**WHAT TO DO:** Locate every line in the records below that contains the word "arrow", and copy each one.

[Collection entries]

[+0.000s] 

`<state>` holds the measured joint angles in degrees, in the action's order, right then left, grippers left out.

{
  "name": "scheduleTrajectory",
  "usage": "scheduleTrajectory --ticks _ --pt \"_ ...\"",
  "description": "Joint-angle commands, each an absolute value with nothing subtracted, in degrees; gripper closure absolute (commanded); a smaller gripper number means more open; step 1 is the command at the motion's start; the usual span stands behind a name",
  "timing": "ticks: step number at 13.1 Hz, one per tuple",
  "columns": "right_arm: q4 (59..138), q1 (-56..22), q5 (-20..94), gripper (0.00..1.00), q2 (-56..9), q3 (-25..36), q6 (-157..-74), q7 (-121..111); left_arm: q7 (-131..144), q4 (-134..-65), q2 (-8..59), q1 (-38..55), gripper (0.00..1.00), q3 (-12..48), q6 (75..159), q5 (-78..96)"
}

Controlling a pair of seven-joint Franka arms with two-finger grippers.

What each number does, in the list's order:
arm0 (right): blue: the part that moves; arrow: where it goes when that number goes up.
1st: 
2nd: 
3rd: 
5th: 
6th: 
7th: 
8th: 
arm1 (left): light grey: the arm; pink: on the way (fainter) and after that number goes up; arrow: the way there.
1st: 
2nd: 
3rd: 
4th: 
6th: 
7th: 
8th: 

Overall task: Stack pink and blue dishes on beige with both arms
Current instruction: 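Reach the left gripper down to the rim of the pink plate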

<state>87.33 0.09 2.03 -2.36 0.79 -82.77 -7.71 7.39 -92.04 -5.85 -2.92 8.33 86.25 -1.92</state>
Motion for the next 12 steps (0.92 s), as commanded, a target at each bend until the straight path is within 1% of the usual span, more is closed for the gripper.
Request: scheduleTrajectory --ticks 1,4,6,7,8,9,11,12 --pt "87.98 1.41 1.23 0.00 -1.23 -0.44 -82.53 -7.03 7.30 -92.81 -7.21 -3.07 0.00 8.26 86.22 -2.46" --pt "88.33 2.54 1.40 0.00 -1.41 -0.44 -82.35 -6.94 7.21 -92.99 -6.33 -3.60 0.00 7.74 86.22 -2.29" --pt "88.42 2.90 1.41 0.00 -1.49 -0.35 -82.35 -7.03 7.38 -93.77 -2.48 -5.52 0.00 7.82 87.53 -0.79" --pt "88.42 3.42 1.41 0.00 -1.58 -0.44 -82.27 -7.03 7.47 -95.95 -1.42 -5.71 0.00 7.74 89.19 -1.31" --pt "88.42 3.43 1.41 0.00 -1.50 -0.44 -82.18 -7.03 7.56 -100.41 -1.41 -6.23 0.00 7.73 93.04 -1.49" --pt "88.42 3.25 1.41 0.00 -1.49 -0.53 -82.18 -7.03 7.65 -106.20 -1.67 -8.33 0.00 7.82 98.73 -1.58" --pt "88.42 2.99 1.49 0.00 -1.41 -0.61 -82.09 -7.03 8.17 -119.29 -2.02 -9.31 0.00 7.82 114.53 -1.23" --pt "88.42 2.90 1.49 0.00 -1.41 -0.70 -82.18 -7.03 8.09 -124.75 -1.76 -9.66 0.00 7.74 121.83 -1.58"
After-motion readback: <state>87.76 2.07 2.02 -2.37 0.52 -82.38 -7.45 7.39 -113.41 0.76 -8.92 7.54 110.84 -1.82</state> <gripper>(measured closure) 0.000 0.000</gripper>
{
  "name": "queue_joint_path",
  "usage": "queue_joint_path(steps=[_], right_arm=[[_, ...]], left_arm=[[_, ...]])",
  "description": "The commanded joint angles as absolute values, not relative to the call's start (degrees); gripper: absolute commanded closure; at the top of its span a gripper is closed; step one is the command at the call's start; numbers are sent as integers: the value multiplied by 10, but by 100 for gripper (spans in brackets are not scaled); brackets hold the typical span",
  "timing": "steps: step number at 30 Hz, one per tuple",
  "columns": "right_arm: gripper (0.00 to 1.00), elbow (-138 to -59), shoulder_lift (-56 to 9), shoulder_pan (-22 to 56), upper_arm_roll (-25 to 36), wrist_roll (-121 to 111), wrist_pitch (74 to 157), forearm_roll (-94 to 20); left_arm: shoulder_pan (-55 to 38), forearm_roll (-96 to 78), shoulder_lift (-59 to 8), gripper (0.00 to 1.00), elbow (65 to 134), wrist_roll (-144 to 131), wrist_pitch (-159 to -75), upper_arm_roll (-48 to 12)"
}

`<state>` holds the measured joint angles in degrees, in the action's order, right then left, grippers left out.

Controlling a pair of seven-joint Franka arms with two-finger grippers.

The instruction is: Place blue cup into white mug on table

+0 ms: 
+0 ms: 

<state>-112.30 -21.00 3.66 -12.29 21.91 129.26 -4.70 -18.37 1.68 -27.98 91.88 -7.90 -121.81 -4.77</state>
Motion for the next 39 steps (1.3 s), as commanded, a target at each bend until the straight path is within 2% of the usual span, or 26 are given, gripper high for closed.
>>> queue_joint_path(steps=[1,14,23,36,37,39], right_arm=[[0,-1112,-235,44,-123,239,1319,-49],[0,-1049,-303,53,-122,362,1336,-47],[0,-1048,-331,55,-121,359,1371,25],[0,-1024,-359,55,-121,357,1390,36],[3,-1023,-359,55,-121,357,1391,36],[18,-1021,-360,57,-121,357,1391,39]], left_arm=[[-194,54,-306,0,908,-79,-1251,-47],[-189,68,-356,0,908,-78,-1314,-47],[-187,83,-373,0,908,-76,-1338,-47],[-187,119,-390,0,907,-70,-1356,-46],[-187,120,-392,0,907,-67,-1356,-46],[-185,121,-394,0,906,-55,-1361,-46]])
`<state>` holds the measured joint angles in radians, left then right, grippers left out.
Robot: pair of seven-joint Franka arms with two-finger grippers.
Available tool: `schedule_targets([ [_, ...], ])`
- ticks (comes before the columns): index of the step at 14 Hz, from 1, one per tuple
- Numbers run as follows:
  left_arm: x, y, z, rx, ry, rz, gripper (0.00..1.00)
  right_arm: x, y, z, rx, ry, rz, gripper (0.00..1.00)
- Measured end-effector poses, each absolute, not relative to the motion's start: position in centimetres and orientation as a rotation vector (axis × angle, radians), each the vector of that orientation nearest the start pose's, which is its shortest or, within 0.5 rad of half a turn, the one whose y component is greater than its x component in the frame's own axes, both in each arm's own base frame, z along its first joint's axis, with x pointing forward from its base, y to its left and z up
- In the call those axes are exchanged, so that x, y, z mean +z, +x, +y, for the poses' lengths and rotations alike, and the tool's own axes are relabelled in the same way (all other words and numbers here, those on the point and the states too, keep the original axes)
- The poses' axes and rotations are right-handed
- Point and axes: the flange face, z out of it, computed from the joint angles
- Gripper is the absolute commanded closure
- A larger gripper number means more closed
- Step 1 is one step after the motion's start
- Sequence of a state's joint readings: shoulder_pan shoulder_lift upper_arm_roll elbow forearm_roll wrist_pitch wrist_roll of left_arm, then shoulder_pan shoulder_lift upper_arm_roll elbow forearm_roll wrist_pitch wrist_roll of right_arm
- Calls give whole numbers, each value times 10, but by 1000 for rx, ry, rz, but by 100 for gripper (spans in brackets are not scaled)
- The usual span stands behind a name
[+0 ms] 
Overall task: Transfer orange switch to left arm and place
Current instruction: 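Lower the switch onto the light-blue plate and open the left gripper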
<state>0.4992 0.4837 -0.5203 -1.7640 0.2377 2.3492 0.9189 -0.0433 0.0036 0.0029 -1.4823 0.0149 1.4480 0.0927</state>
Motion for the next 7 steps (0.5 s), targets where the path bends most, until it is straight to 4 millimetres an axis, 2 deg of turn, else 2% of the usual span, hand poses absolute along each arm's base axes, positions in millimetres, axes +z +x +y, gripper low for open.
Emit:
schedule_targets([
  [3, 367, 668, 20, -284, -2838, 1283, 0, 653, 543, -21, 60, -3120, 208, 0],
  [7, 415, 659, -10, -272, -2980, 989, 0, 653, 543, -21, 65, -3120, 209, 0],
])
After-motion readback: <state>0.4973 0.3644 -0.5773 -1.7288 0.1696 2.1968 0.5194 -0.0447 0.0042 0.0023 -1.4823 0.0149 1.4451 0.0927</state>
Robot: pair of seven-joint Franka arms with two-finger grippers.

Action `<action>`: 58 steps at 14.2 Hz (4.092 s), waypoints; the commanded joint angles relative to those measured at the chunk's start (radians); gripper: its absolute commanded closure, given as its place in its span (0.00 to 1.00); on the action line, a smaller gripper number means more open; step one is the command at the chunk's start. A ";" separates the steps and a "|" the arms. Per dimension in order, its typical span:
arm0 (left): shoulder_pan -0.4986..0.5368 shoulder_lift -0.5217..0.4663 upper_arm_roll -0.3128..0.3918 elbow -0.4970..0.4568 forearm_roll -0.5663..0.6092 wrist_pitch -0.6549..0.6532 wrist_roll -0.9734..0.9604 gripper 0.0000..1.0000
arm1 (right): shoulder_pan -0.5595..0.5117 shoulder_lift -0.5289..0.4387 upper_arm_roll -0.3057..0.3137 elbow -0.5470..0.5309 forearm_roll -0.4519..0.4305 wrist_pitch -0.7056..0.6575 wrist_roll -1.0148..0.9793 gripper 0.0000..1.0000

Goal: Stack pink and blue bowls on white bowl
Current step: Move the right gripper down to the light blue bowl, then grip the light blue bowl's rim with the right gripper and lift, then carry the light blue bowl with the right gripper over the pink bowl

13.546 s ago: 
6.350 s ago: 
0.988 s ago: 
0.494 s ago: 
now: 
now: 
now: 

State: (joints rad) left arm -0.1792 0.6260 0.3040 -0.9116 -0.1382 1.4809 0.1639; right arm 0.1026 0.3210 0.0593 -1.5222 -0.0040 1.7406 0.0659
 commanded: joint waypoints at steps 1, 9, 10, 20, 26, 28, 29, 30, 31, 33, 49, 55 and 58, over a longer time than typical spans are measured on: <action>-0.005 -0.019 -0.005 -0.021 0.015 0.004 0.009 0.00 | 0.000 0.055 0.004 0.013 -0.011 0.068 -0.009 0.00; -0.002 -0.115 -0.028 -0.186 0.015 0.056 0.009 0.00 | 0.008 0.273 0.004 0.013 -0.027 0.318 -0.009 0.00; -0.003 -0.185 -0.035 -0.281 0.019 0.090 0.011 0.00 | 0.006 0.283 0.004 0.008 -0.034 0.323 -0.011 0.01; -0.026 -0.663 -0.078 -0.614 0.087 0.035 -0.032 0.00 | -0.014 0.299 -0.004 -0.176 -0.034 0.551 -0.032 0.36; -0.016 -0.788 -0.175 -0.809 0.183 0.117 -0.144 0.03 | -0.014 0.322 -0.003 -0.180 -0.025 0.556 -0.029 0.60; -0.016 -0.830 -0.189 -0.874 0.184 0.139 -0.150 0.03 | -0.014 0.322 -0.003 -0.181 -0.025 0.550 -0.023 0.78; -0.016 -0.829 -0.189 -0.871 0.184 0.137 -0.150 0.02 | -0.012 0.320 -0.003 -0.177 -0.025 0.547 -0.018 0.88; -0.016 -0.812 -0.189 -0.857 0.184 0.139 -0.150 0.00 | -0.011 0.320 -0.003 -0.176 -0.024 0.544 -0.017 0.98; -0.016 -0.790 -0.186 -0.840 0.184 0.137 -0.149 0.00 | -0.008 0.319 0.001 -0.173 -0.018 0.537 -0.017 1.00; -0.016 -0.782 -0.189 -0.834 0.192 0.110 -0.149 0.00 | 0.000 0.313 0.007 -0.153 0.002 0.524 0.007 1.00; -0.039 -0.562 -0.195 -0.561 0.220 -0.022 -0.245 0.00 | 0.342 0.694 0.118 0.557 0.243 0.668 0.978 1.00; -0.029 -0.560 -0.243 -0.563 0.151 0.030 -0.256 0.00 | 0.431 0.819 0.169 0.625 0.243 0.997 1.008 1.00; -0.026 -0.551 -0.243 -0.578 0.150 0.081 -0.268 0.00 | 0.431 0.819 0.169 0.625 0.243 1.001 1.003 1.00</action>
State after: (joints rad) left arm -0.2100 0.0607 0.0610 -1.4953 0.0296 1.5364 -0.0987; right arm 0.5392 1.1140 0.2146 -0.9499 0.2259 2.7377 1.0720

**OUTPUT OF THE TASK:**
arm0 (right): blue: the part that moves; arrow: where it goes when that number goes up.
arm1 (left): light grey: the arm; pink: on the way (fainter) and after that number goes up; arrow: the way there.

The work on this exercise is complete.